Training
So far
docs— shuffled namesuchars— [a…z]BOS— token 26state_dict— 27×27 count tablebigram(token)— prob of next token
Training this model is beautifully simple. Each step takes one name, tokenizes it, wraps it in BOS tokens, and does two things: measure how well the model currently predicts this name (the forward pass), then update the counts.
num_steps = 1000
for step in range(num_steps):
doc = docs[step % len(docs)]
tokens = [BOS] + [uchars.index(ch) for ch in doc] + [BOS]
n = len(tokens) - 1
The % (modulo) operator wraps around: when step reaches the end of the list, it starts over from the beginning. With 1,000 training steps and 32,033 names, we’ll only see the first 1,000 — each exactly once. If we had fewer names than steps (say 100 names and 1,000 steps), we’d cycle through the full list 10 times. Each name gets tokenized by looking up each character’s index in uchars, then wrapped with BOS on both sides.

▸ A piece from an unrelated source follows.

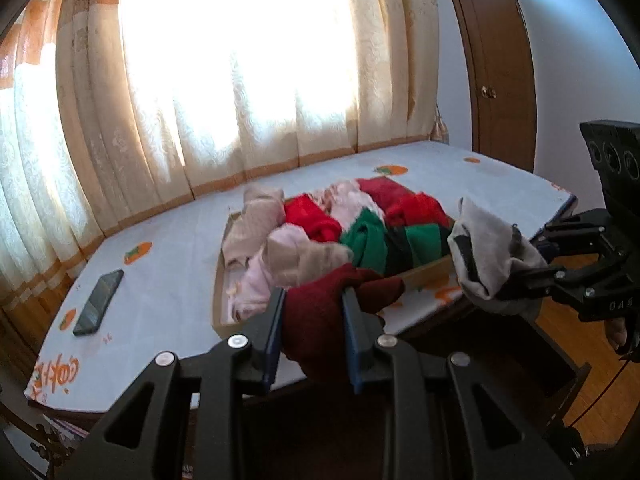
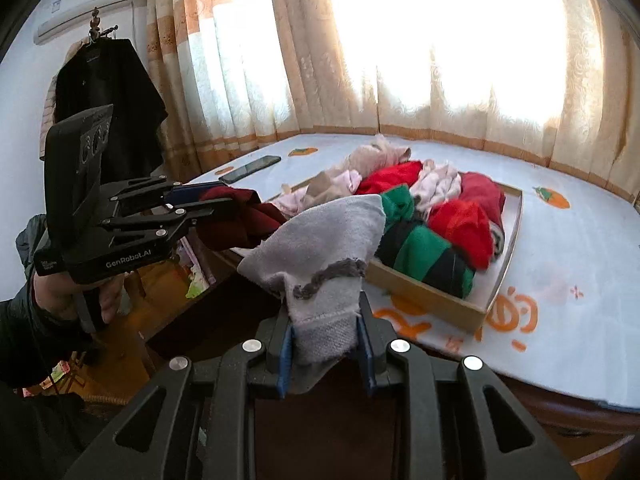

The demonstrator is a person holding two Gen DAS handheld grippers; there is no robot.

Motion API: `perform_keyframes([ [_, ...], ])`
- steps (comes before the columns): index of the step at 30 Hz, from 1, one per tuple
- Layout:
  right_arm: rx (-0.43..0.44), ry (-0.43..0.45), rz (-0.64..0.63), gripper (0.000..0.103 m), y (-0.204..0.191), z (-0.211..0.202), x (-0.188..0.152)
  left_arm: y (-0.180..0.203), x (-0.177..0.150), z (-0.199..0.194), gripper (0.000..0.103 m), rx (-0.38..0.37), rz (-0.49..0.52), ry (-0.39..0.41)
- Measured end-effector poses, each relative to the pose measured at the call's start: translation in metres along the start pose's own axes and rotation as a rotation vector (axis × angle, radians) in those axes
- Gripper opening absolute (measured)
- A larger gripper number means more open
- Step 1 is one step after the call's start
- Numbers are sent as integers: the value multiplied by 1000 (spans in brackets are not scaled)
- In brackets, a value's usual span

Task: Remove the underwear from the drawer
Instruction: 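Lower the dark red underwear into the tray with the left tool while the right tool lowers the white sock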

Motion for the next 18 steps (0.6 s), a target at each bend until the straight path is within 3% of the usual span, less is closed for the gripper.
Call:
perform_keyframes([
  [9, -23, 40, 13, 29, 15, 12, 32, -15, 36, 20, 25, 35, -3, 46],
  [18, -51, 54, 37, 29, 33, 25, 55, -22, 50, 49, 25, 48, 2, 30],
])
Point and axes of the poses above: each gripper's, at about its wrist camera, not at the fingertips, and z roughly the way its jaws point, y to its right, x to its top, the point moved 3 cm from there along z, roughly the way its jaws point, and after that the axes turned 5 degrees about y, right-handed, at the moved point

So if doc is “ava”, then tokens becomes:
And n is 4 — the number of consecutive pairs we’ll examine (the arrows above).
The Forward Pass
Before we update the counts, we quiz the model: how well can you predict this name right now, before seeing it? This is the forward pass — it doesn’t change the model, it just measures how surprised the model is.
losses = []
for pos_id in range(n):
token_id, target_id = tokens[pos_id], tokens[pos_id + 1]
probs = bigram(token_id)
loss_t = -math.log(probs[target_id])
losses.append(loss_t)
loss = (1 / n) * sum(losses)
For each consecutive pair, we ask the model: “given this token, what probability do you assign to the actual next token?” The less confident the model is, the higher the loss. (More on what loss means in the next substep.)
Walking through “ava”:
| pos 0 | → | Given BOS26, how likely is a0? Record the loss. |
| pos 1 | → | Given a0, how likely is v21? Record the loss. |
| pos 2 | → | Given v21, how likely is a0? Record the loss. |
| pos 3 | → | Given a0, how likely is BOS26? Record the loss. |
The average of these four losses is the model’s loss for this name.
The Update
Then a separate loop incorporates what the model just saw:
for pos_id in range(n):
token_id, target_id = tokens[pos_id], tokens[pos_id + 1]
state_dict[token_id][target_id] += 1
For “ava”, this increments four cells in the count table:
| state_dict[26][0] += 1 | → | BOS26 was followed by a0 |
| state_dict[0][21] += 1 | → | a0 was followed by v21 |
| state_dict[21][0] += 1 | → | v21 was followed by a0 |
| state_dict[0][26] += 1 | → | a0 was followed by BOS26 |
That’s the entire learning algorithm. No gradients, no backpropagation, no optimizer. Just increment the count.
Try it
Watch the count table fill up as names are processed. Step through one at a time, or hit Play:
This works because the bigram model is simple enough to have a closed-form solution: the optimal parameters are just the normalized counts. Gradient descent — which we’ll introduce in Step 1 — is what you need when the model is too complex for exact solutions.